Perhaps the most disorganized and unprofessional recruiting process I’ve ever had the displeasure of experiencing. During 2018-2019 Oliver Wyman’s Singapore office had approached me unsolicited three times enquiring about recruiting me for a Principal opportunity, and each encounter has been a waste of my time due to them being disorganized and indecisive. Reading through other reviews, the Singapore office seems to be an anomaly compared to their other global locations.
The first encounter, they reached out regarding a Principal level role with their team. We had some talks regarding my CV, how my skills applied to the practice they were looking to expand, how many projects I oversee, and how many consultants I manage. They followed up to say they were doing some thinking about what they needed for the role and weren’t sure whether they ultimately wanted to hire a Manager (more junior), a Principal, or a Partner (more senior) for the position. Then they asked my thoughts on that. I said I’d be up for the challenge of a Partner-level role if they decided they didn’t want to fill the role at a Principal-level, and the interviewer chuckled as he got my meaning. I gave them the benefit of the doubt that this wasn’t some bait and switch game to try to get me to accept a more junior position than the one for which I was approached. Ultimately, they said they decided they’d rather pursue a Partner-level hire for the position, one that I assume they never found as their search continued.
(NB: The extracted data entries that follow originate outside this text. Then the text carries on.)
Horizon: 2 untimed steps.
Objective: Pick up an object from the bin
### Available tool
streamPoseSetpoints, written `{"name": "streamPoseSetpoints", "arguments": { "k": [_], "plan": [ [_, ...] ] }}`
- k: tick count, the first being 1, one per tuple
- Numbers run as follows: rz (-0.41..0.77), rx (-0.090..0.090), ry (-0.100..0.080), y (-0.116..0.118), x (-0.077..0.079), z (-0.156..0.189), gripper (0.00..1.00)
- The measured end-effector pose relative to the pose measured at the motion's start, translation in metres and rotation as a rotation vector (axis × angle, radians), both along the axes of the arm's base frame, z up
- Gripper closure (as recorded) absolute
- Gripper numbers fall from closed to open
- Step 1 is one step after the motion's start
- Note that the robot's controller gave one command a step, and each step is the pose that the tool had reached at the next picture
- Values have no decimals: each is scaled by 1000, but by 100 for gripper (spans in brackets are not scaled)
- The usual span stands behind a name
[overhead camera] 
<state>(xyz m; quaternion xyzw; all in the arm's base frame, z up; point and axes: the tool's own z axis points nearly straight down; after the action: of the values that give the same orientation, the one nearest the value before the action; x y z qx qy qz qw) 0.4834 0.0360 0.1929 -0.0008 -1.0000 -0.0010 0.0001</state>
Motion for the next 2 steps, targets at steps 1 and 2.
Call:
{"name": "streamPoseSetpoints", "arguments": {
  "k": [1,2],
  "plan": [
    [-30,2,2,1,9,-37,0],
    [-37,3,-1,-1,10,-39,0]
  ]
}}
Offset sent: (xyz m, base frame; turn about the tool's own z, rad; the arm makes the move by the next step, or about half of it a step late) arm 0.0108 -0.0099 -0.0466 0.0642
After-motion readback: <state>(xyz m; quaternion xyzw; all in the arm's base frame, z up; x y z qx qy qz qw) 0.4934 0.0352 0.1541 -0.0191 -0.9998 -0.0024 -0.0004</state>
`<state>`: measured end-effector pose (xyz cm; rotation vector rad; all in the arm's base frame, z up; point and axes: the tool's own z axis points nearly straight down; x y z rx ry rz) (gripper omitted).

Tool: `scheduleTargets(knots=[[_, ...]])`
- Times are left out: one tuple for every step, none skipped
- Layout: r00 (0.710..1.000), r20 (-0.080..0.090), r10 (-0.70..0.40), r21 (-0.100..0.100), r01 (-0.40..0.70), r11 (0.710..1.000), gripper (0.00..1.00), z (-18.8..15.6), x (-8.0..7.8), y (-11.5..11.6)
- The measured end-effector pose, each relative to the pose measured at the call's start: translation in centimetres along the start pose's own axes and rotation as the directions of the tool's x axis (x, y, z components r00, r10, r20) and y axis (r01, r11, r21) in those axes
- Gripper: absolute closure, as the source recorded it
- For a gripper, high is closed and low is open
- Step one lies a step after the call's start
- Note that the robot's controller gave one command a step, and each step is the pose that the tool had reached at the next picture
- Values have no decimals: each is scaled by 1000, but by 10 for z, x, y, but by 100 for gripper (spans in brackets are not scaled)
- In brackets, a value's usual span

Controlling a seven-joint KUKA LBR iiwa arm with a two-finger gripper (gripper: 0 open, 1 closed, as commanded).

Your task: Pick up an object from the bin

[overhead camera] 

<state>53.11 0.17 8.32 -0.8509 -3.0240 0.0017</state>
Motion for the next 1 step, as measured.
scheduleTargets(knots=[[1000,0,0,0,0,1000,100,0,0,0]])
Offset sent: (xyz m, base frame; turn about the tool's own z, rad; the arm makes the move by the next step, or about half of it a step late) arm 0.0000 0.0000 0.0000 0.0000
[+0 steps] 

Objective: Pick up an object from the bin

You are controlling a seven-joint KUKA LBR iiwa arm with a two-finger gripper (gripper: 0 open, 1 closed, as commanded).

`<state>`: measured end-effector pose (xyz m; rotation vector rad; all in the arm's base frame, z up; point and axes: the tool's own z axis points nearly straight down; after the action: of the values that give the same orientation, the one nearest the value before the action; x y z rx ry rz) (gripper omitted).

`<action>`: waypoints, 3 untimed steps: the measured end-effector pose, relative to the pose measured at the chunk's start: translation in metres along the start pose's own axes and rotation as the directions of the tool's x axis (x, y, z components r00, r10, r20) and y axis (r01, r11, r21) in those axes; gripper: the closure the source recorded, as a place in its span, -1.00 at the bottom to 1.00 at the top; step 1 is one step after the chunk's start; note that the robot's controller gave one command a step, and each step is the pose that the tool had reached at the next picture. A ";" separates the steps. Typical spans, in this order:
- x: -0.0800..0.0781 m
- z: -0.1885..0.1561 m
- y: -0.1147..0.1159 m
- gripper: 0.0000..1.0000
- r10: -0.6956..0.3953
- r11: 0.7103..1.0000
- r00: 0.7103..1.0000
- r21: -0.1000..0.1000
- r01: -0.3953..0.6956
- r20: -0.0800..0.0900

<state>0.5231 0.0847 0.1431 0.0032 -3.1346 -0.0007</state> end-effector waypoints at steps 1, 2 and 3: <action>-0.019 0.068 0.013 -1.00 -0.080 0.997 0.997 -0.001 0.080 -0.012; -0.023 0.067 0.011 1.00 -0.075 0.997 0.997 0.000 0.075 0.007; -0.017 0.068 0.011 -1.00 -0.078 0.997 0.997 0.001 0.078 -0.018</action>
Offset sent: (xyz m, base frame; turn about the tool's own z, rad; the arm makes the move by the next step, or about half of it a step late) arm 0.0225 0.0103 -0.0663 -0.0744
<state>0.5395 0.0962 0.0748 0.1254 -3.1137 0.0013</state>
They reached out months later to restart talks, after arriving at the decision that they were certain they wanted a Principal-level hire. After more discussion, they were unsure whether they wanted to staff the potential hire in Singapore or Australia and said that I need to be comfortable to accept either location. I said fine. Wanting to know my salary requirements now, they were apparently confused that any semi-intelligent person giving them the flexibility to locate them in the office of their choice would expect a higher salary if involuntarily staffed in the location with a 45% tax rate (Australia) versus the location with a 17% tax rate (Singapore). I’m not sure what that says about the intelligence of Oliver Wyman’s consulting team if they can’t understand such a basic business idea as net income. They said they needed some time to “consider their APAC footprint” and the discussion ended.
More than a year after the first contact, they reached out yet again, certain they wanted to hire a Principal and certain they wanted that Principal to be based in Singapore. I half expected more tomfoolery, and Oliver Wyman didn’t disappoint. After more discussions, they requested a list of clients I had worked with and samples of my work. And then silence. Like a school child fearing the reprimand of a teacher, they couldn’t even respond to my email request to inform me of what was going on: do you want more information, do you need more time, did you decide to go in a different direction yet again?
Their behavior almost makes me wonder if this is some pathetic attempt at market research of other consulting firms; to collect client lists, salaries, organization structures, business models, etc. At this point I’m hoping the silence from Oliver Wyman continues, but I suspect in another 6 months they’ll be bothering me again. In any case, their recruitment practices are unprofessional at best and unethical at worst, with the request for my client list and work examples and then not responding to follow up mails being the most egregious example. Potential experienced consultants considering interviewing at their Singapore office should be aware of how they treat candidates. I’ll also add that in nearly every instance I was scheduled to discuss things over the phone with someone on their end, something came up last minute for whoever I was set to talk with (generally communicated by way of just not answering the call or not calling me at the scheduled time and then informing me afterwards that they were sorry some meeting or other ran long), and I needed to be rescheduled to later in the day or week.
Perhaps another consulting firm can help them reorganize how they try to recruit people? Because apparently all the data science and machine learning they’re investing in can’t teach etiquette and respect.